**What the task asks:**
The whole listing, apart from its images, should be restated word for word.

═══ Data for the task

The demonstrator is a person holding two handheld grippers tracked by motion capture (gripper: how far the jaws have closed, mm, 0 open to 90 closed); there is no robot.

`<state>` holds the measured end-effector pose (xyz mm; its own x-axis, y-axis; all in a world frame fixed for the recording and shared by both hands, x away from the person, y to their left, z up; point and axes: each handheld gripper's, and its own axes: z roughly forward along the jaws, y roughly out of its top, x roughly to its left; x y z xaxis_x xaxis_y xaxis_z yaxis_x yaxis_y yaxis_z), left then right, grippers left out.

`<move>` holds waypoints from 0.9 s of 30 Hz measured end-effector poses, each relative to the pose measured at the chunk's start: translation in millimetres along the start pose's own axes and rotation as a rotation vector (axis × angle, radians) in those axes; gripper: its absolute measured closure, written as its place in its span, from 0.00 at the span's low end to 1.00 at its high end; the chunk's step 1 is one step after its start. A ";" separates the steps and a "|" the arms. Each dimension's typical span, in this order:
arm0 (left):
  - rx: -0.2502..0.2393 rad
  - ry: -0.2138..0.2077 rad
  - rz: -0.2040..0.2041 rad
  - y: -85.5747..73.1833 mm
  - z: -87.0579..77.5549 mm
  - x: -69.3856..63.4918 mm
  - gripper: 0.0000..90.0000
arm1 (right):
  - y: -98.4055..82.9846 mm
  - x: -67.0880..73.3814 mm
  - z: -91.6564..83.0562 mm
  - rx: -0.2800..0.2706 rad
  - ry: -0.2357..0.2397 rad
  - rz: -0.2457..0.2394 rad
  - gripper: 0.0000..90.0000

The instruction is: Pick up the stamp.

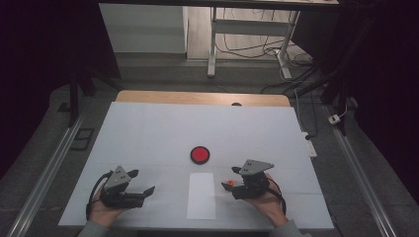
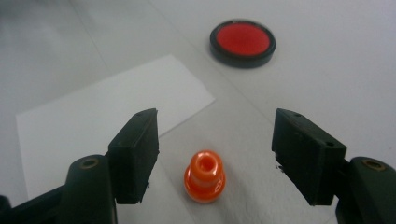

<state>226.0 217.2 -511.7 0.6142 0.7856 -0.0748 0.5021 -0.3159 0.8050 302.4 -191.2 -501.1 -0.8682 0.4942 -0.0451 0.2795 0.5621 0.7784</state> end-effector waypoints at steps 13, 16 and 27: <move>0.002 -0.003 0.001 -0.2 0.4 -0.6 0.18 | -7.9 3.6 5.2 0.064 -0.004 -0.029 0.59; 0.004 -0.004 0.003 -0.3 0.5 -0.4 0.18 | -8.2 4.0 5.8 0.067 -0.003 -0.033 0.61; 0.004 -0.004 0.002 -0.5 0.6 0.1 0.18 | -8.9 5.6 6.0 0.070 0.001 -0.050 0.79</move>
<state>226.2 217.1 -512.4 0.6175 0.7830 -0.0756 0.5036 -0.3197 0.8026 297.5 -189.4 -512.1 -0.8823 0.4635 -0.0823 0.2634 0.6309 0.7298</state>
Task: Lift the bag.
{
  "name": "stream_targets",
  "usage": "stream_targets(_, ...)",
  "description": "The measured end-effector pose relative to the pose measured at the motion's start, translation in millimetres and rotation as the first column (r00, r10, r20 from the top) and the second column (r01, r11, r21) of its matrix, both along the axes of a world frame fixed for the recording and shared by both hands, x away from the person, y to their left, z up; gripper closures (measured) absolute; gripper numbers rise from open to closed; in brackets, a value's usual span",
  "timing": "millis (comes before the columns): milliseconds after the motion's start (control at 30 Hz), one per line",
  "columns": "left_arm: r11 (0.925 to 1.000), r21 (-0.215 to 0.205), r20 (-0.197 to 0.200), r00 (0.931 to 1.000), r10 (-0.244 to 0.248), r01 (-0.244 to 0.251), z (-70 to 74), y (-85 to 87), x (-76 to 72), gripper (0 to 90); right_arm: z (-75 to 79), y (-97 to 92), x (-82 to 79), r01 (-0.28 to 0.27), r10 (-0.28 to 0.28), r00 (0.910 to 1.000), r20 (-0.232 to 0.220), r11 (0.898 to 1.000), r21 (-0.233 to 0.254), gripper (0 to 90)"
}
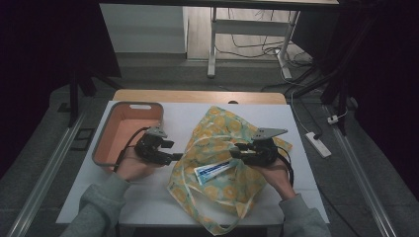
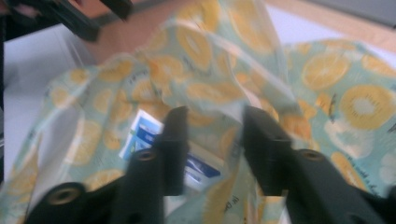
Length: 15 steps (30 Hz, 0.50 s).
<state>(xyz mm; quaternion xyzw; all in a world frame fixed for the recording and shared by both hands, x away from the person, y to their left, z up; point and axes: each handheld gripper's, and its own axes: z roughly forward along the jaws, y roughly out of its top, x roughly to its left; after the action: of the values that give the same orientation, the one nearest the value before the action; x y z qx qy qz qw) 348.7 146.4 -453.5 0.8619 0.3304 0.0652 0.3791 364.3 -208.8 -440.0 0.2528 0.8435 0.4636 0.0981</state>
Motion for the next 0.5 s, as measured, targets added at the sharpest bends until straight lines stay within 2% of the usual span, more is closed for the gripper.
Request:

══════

**Output of the exercise:**
The demonstrator is a person holding two handheld grippers tracked by motion capture (gripper: how far the jaws have closed, mm, 0 open to 90 closed); there is no robot.

`<state>` holds the measured end-effector pose (xyz mm; its own x-axis, y-axis; all in a world frame fixed for the recording and shared by both hands, x away from the person, y to their left, z up; point and axes: each handheld gripper's, and its own axes: z roughly forward along the jaws, y roughly out of its top, x roughly to its left; x y z xaxis_x xaxis_y xaxis_z yaxis_x yaxis_y yaxis_z), left then right, grippers left out.

`<move>` holds waypoints from 0.9 s of 30 Hz measured end-effector poses, each relative to the pose measured at the chunk's start: translation in millimetres along the start pose's own axes and rotation as a rotation vector (axis × angle, radians) in those axes; gripper: its absolute measured closure, written as its place in its span, from 0.00 at the span's low end to 1.00 at its high end; the chunk's step 1 is one step after its start. A ";" separates the steps and a "|" the arms. Each dimension's typical span, in this order:
arm0 (left):
  - rx: -0.2502..0.2393 rad
  - ry: -0.2138..0.2077 rad
  - rz: -0.2040..0.2041 rad
  - y: -85.5747..73.1833 mm
  - z: -87.0579..77.5549 mm
  - x: -69.3856..63.4918 mm
  - gripper: 0.0000..90.0000
arm1 (right):
  - y: -98.4055..82.9846 mm
  - x: -67.0880..73.3814 mm
  - z: -91.6564..83.0562 mm
  - rx: -0.2800..0.2706 rad
  - ry: -0.2357..0.2397 rad
  - rz: -0.2457..0.2394 rad
  - gripper: 0.0000..90.0000

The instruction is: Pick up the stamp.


<state>226.0 217.2 -511.7 0.6142 0.7856 -0.0748 0.5021 -0.3159 0.8050 302.4 -191.2 -501.1 -0.8682 0.4942 -0.0451 0.2795 0.5621 0.7784</state> end-effector waypoints at steps 13, 16 and 27: <move>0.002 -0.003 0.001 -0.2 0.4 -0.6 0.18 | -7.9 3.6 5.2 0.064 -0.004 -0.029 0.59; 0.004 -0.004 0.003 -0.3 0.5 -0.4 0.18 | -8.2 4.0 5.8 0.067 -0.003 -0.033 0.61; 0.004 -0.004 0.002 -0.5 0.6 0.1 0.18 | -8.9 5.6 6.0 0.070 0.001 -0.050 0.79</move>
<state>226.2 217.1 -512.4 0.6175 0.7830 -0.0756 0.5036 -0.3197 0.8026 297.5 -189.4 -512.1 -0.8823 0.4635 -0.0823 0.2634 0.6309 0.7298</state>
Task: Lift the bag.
{
  "name": "stream_targets",
  "usage": "stream_targets(_, ...)",
  "description": "The measured end-effector pose relative to the pose measured at the motion's start, translation in millimetres and rotation as the first column (r00, r10, r20 from the top) and the second column (r01, r11, r21) of its matrix, both along the axes of a world frame fixed for the recording and shared by both hands, x away from the person, y to their left, z up; gripper closures (measured) absolute; gripper numbers rise from open to closed; in brackets, a value's usual span",
  "timing": "millis (comes before the columns): milliseconds after the motion's start (control at 30 Hz), one per line",
  "columns": "left_arm: r11 (0.925 to 1.000), r21 (-0.215 to 0.205), r20 (-0.197 to 0.200), r00 (0.931 to 1.000), r10 (-0.244 to 0.248), r01 (-0.244 to 0.251), z (-70 to 74), y (-85 to 87), x (-76 to 72), gripper (0 to 90); right_arm: z (-75 to 79), y (-97 to 92), x (-82 to 79), r01 (-0.28 to 0.27), r10 (-0.28 to 0.28), r00 (0.910 to 1.000), r20 (-0.232 to 0.220), r11 (0.898 to 1.000), r21 (-0.233 to 0.254), gripper (0 to 90)"
}
Length: 15 steps (30 Hz, 0.50 s).
<state>(xyz mm; quaternion xyzw; all in a world frame fixed for the recording and shared by both hands, x away from the person, y to their left, z up; point and axes: each handheld gripper's, and its own axes: z roughly forward along the jaws, y roughly out of its top, x roughly to its left; after the action: of the values that give the same orientation, the one nearest the value before the action; x y z qx qy qz qw) 348.7 146.4 -453.5 0.8619 0.3304 0.0652 0.3791 364.3 -208.8 -440.0 0.2528 0.8435 0.4636 0.0981</state>
Motion for the next 0.5 s, as measured, targets added at the sharpest bends until straight lines stay within 2% of the usual span, more is closed for the gripper.
Request:

The answer has been given in its entirety.